-- Data for this task follows --
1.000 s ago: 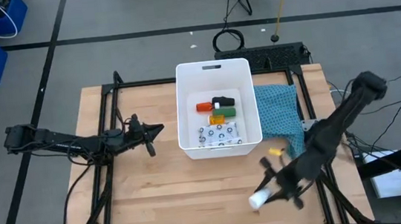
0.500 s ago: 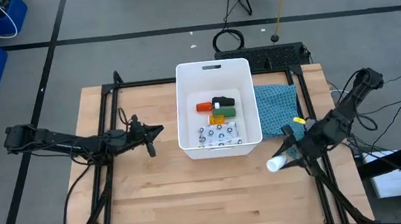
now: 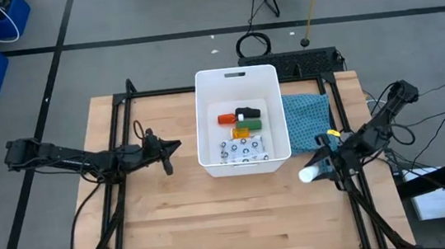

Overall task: Pick & place medical supplies in basket/bin
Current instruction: Put the white medicine bottle into the white bin

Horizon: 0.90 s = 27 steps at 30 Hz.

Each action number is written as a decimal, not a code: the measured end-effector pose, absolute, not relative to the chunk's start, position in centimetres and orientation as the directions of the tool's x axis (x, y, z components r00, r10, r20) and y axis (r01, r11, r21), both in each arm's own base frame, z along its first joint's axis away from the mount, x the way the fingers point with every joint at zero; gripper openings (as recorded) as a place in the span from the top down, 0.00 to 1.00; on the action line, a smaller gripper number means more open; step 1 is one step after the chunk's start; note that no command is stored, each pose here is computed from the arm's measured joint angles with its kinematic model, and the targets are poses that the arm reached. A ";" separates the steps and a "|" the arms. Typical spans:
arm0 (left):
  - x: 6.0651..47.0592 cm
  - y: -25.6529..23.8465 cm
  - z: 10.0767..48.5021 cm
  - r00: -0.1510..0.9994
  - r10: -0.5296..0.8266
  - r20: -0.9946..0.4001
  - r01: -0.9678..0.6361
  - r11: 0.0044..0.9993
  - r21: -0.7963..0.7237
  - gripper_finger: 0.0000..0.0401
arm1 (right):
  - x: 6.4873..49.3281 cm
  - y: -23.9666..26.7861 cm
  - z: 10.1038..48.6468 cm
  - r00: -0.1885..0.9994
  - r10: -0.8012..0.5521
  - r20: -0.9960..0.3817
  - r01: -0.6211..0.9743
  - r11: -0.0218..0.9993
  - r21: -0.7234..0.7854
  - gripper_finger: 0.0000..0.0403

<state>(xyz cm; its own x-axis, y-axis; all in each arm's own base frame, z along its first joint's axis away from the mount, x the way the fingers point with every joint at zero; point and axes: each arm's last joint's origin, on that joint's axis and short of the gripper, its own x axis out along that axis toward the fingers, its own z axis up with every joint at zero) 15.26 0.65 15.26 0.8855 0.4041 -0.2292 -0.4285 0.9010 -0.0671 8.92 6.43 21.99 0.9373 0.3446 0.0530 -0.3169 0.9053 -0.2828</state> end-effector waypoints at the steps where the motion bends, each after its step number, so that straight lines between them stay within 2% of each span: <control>1: 15.3 0.7 15.3 0.886 0.404 -0.229 -0.426 0.903 -0.056 0.91 | 8.9 6.4 22.1 0.937 0.344 0.066 -0.312 0.905 -0.290 0.58; 5: 15.3 0.6 15.3 0.891 0.390 -0.231 -0.399 0.917 0.011 0.91 | 8.9 6.3 22.7 0.942 0.311 0.124 -0.261 0.914 -0.312 0.58; 11: 15.3 0.6 15.4 0.892 0.395 -0.220 -0.387 0.919 0.082 0.91 | 9.0 5.9 22.6 0.982 0.158 0.107 -0.113 0.933 -0.341 0.58; 13: 15.3 0.6 15.5 0.894 0.396 -0.212 -0.379 0.918 0.115 0.91 | 9.0 5.9 22.4 0.981 0.157 0.113 -0.106 0.926 -0.363 0.58; 20: 15.3 0.6 15.5 0.896 0.395 -0.203 -0.378 0.918 0.120 0.91 | 9.3 5.2 22.1 0.985 0.019 0.171 0.042 0.938 -0.344 0.58; 27: 15.4 0.6 15.6 0.897 0.395 -0.197 -0.379 0.918 0.115 0.91 | 9.6 5.0 22.2 0.984 -0.006 0.178 0.066 0.940 -0.336 0.58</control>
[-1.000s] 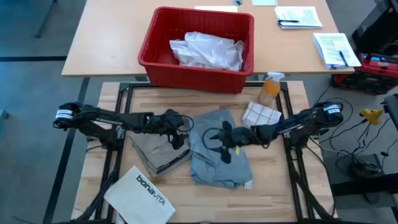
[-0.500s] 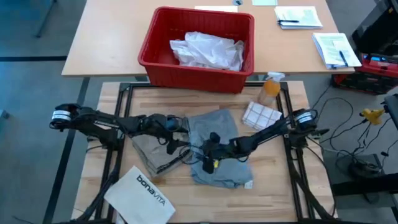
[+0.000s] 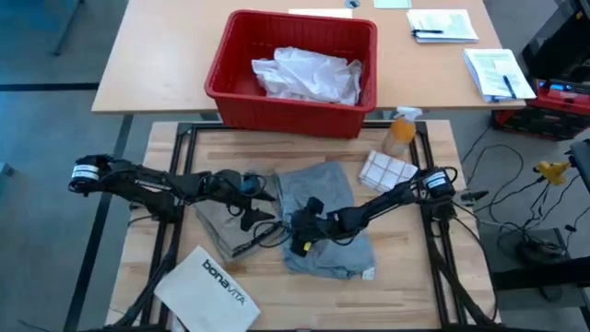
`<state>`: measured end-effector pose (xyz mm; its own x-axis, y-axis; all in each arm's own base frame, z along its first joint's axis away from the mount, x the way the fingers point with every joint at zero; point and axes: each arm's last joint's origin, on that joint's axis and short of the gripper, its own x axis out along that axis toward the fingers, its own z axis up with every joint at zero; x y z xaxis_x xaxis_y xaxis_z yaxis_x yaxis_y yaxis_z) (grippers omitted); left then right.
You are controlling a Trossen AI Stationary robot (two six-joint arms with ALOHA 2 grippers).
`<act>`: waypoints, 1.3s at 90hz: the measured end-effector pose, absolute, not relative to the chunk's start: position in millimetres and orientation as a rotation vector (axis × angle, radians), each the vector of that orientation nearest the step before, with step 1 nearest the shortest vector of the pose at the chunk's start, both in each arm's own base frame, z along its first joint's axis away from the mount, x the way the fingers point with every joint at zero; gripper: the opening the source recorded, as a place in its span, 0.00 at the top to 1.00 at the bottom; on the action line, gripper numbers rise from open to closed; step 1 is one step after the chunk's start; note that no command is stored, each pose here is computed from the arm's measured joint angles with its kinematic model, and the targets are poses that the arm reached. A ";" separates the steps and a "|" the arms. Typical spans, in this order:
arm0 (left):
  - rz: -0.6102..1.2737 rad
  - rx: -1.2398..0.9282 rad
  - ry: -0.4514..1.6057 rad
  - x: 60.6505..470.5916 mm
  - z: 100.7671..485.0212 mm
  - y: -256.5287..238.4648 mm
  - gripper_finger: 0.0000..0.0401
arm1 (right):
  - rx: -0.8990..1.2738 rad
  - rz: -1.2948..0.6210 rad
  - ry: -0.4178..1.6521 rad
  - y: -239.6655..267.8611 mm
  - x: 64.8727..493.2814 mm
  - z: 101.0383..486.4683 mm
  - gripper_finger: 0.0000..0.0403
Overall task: Fold laundry
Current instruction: Fold the gray shirt
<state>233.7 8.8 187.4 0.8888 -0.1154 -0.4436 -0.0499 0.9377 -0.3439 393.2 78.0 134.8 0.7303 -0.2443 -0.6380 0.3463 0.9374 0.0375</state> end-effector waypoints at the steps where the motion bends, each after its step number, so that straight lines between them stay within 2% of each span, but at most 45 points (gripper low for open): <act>1: -0.035 -0.356 0.477 233.7 187.4 8.8 0.22 | 0.157 -0.327 0.680 77.9 392.7 134.7 0.51; 22: -0.038 -0.341 0.477 233.9 186.9 8.7 0.22 | 0.141 -0.334 0.706 72.9 383.5 129.8 0.71; 39: -0.038 -0.341 0.482 233.9 186.0 8.8 0.22 | 0.135 -0.335 0.701 69.2 382.2 133.8 0.95; 44: -0.038 -0.341 0.482 233.9 186.0 8.7 0.22 | 0.134 -0.337 0.700 68.2 381.3 137.2 0.98; 61: -0.038 -0.340 0.482 233.9 186.0 8.7 0.22 | 0.068 -0.423 0.753 62.6 369.5 145.7 0.95; 79: -0.039 -0.335 0.482 233.9 185.9 8.8 0.22 | 0.049 -0.456 0.777 56.3 357.5 143.4 0.99; 104: -0.043 -0.320 0.481 233.9 186.0 8.7 0.22 | 0.140 -0.503 0.748 51.1 332.5 149.4 0.99; 117: -0.045 -0.311 0.480 233.9 185.9 8.7 0.22 | 0.189 -0.517 0.748 48.4 326.6 146.9 0.96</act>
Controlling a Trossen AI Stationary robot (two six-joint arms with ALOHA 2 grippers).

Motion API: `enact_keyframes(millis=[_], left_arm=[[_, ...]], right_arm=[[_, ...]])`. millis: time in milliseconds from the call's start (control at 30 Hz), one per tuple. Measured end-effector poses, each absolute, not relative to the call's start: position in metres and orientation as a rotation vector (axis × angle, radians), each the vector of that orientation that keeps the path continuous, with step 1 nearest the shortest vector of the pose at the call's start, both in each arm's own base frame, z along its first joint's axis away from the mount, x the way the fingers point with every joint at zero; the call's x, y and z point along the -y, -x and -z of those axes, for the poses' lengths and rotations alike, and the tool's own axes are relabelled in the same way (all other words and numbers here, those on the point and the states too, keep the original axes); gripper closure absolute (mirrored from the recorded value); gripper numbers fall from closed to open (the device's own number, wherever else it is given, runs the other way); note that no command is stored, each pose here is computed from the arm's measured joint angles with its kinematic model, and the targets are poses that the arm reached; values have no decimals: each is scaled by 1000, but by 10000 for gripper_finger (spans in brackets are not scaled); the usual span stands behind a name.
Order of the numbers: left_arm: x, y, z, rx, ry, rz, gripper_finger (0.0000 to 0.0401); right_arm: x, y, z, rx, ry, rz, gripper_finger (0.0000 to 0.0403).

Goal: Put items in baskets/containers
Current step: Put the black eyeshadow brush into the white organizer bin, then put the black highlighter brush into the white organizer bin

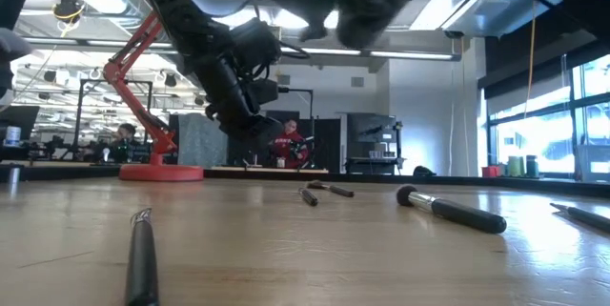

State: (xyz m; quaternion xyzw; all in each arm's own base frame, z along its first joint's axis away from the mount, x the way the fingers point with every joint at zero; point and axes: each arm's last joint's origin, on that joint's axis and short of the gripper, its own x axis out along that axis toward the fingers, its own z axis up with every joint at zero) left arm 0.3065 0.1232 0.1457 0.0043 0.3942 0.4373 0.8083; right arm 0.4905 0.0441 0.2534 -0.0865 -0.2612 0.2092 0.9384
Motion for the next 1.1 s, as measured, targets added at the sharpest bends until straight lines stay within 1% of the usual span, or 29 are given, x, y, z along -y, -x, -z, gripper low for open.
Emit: enact_keyframes(millis=[100,267,433,600,700,933,1033,1100], left_arm=[[-119,-307,-145,-867,-35,-917,258],[-118,-305,-143,-902,-46,-912,258],[-120,-304,-143,-906,-48,-922,258],[-122,-302,-143,-911,-73,-955,258],[-123,-302,-144,-910,-78,-964,258],[-127,-301,-144,-915,-75,-969,258],[-126,-301,-143,-924,-64,-945,258],[-125,-300,-142,-932,-47,-925,258]], right_arm=[[-50,-511,-244,558,195,-429,400],[-54,-536,-216,537,135,-464,400],[-57,-549,-198,526,94,-493,400],[-59,-554,-186,433,85,-520,388],[-60,-557,-179,344,43,-529,365],[-59,-559,-177,285,-8,-538,276],[-54,-557,-189,269,-61,-570,251],[-49,-555,-204,231,-110,-598,245]])
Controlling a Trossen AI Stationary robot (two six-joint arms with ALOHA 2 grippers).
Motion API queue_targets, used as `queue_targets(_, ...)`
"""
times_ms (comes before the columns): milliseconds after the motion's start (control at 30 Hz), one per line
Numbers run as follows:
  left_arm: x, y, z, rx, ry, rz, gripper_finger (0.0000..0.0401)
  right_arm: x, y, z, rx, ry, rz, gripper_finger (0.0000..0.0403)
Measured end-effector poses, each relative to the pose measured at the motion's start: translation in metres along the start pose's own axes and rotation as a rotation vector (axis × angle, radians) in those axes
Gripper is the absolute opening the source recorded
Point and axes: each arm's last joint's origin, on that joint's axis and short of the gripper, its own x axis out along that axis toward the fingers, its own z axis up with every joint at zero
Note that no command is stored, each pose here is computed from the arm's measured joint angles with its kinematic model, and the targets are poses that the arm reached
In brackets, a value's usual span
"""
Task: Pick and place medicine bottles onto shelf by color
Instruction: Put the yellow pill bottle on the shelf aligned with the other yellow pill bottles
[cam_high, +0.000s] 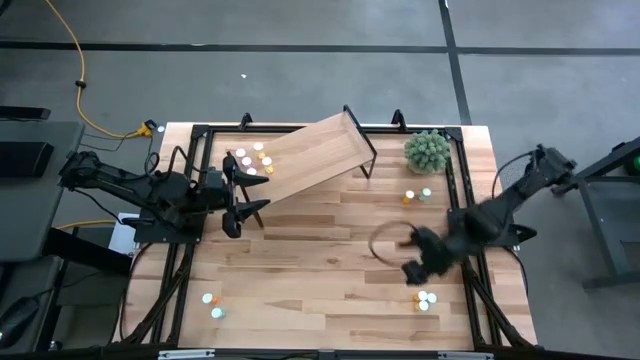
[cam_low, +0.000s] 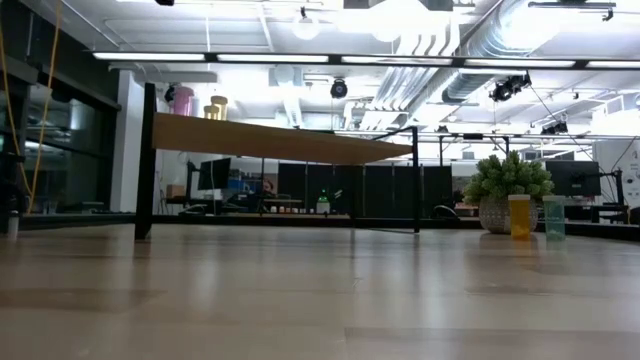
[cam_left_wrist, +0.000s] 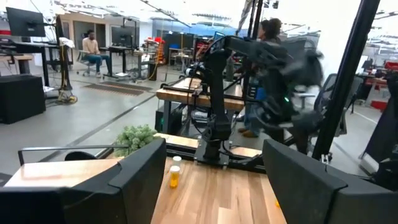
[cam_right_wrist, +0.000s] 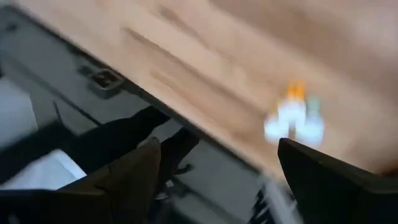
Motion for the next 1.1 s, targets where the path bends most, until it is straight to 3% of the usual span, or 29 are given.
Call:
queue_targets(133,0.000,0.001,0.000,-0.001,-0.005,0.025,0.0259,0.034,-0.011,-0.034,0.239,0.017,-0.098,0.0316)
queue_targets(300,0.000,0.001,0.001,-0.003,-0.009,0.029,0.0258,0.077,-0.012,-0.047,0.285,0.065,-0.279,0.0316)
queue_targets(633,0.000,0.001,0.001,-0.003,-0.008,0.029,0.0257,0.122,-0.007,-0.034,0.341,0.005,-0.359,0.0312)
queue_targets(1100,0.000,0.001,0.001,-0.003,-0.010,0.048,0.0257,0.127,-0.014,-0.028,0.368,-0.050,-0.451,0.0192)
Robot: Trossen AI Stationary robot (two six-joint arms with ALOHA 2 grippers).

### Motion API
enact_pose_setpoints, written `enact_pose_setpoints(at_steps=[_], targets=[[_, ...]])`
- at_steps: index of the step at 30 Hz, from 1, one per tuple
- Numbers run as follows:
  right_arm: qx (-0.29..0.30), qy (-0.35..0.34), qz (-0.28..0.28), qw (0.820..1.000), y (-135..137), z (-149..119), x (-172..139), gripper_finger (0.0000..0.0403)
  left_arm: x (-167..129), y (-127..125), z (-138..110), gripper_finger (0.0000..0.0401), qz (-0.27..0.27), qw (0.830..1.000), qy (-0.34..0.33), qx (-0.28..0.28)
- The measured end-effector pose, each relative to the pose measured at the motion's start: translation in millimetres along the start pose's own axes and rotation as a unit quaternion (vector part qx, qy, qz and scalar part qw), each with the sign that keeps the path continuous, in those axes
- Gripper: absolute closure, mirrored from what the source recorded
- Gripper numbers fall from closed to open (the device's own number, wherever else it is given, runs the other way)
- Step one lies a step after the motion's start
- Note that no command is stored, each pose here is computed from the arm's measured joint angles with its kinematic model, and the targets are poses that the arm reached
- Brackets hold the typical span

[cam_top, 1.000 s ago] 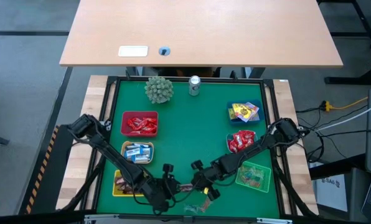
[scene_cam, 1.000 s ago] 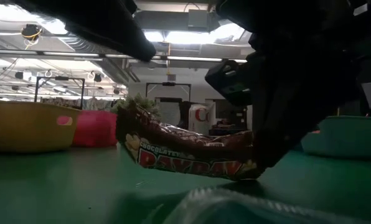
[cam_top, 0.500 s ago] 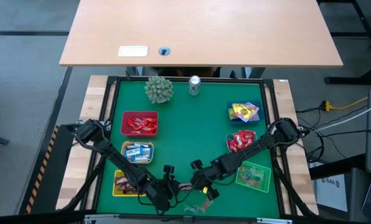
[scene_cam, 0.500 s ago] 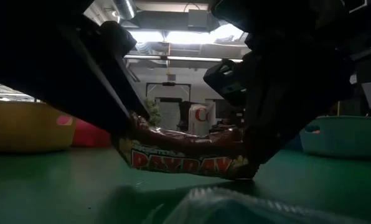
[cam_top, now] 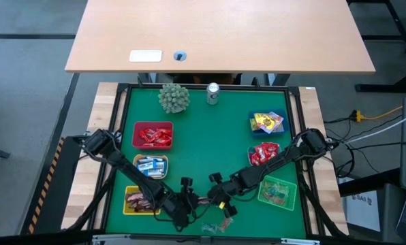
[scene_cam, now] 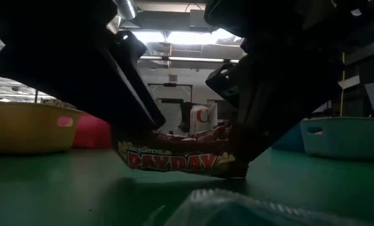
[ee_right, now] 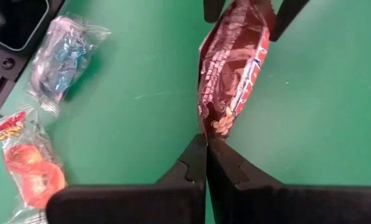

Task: Sort candy
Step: Put the brown chocolate bar into the yellow bin

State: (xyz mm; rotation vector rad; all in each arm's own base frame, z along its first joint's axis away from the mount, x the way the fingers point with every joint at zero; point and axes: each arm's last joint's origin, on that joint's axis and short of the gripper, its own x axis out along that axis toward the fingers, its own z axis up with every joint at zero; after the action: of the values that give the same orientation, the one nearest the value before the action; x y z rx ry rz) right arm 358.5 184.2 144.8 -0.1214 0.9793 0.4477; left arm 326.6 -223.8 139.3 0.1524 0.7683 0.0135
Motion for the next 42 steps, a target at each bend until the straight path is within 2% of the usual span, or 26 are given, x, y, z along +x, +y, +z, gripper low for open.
enact_pose_setpoints(at_steps=[11,17,28,33,38,42], targets=[[0.0,0.001,0.001,1.0,0.2,-0.1,0.0,0.0403,8.0,13.6,2.9,0.0264,-0.014,1.0,0.019,-0.013],[0.0,0.0,0.001,1.0,0.2,0.1,-0.1,0.0403,24.5,11.2,-9.5,0.0264,-0.047,0.997,0.055,-0.01],[-0.002,0.001,0.005,1.0,0.4,0.0,-0.1,0.0396,25.9,9.8,-10.5,0.0273,-0.043,0.998,0.053,-0.013],[-0.002,0.002,0.016,1.0,1.1,0.0,-0.1,0.0377,25.1,10.0,-10.0,0.0301,-0.044,0.998,0.053,-0.011],[-0.002,0.003,0.018,1.0,1.2,-0.2,-0.1,0.0333,24.8,9.9,-10.0,0.0327,-0.045,0.997,0.053,-0.011],[-0.002,0.008,0.017,1.0,1.5,0.0,-5.2,0.0305,21.4,10.7,-7.6,0.0333,-0.049,0.997,0.054,-0.026]])
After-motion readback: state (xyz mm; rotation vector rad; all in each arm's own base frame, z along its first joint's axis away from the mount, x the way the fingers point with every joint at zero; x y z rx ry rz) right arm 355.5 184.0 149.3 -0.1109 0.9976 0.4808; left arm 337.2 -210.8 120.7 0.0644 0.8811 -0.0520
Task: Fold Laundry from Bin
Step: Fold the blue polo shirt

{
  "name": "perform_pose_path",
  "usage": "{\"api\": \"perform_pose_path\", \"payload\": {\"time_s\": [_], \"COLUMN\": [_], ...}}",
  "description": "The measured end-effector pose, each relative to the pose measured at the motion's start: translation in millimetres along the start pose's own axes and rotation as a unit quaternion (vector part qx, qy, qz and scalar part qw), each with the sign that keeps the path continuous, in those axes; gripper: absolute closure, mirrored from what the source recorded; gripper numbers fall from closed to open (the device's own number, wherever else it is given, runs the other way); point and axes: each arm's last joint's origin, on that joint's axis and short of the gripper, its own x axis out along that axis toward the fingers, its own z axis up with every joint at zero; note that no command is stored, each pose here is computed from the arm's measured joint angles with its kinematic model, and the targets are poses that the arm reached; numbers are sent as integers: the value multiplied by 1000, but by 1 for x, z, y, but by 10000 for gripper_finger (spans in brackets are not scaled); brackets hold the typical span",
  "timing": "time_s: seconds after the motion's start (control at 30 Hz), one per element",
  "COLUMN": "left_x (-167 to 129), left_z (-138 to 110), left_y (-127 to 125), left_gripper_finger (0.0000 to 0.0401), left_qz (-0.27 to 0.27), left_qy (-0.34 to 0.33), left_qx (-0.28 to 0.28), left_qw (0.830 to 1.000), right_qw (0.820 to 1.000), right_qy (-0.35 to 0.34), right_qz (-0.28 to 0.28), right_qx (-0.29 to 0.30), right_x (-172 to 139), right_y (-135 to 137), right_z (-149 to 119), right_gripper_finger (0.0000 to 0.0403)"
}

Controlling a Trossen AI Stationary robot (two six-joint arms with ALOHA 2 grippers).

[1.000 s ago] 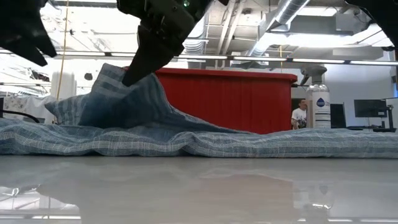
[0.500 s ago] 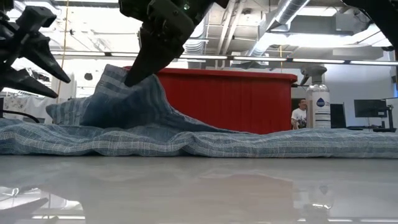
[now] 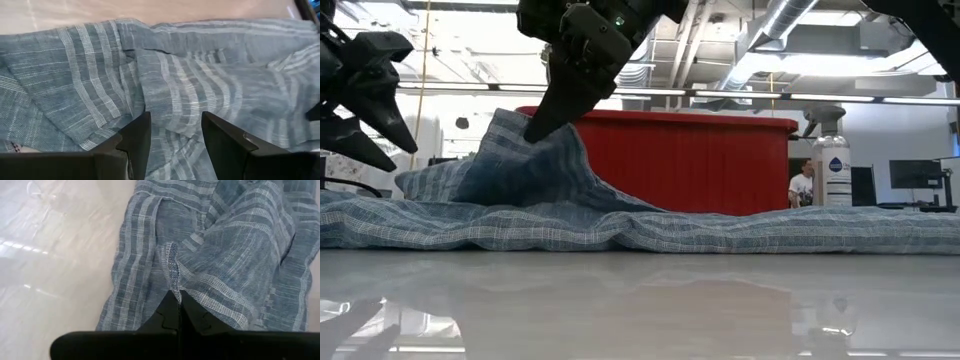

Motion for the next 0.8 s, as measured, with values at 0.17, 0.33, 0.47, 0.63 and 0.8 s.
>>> {"api": "perform_pose_path", "payload": {"time_s": [0.17,0.33,0.47,0.63,0.8], "left_x": [6,10,18,22,17], "left_z": [-1,-3,-11,-18,-17], "left_y": [-1,2,9,4,-6], "left_gripper_finger": [238,238,238,238,238], "left_qz": [23,20,0,-59,-96], "left_qy": [-13,-13,11,11,4], "left_qx": [2,-22,-48,-72,-68], "left_qw": [1000,999,999,996,993], "right_qw": [1000,1000,1000,1000,1000], "right_qy": [-1,-1,-1,-2,-2], "right_qz": [-1,-1,0,0,0], "right_qx": [0,-5,-6,-7,-8], "right_x": [0,0,0,0,0], "right_y": [-2,-2,-2,-2,-2], "right_z": [0,0,0,0,0], "right_gripper_finger": [384,384,384,384,384]}}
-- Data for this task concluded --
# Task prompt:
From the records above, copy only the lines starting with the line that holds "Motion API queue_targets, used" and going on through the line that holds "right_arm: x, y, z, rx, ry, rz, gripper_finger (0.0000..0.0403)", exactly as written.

# Response:
Motion API queue_targets, used as `queue_targets(_, ...)`
"""
times_ms (comes before the columns): milliseconds after the motion's start (control at 30 Hz), one per line
Numbers run as follows:
  left_arm: x, y, z, rx, ry, rz, gripper_finger (0.0000..0.0401)
  right_arm: x, y, z, rx, ry, rz, gripper_finger (0.0000..0.0403)

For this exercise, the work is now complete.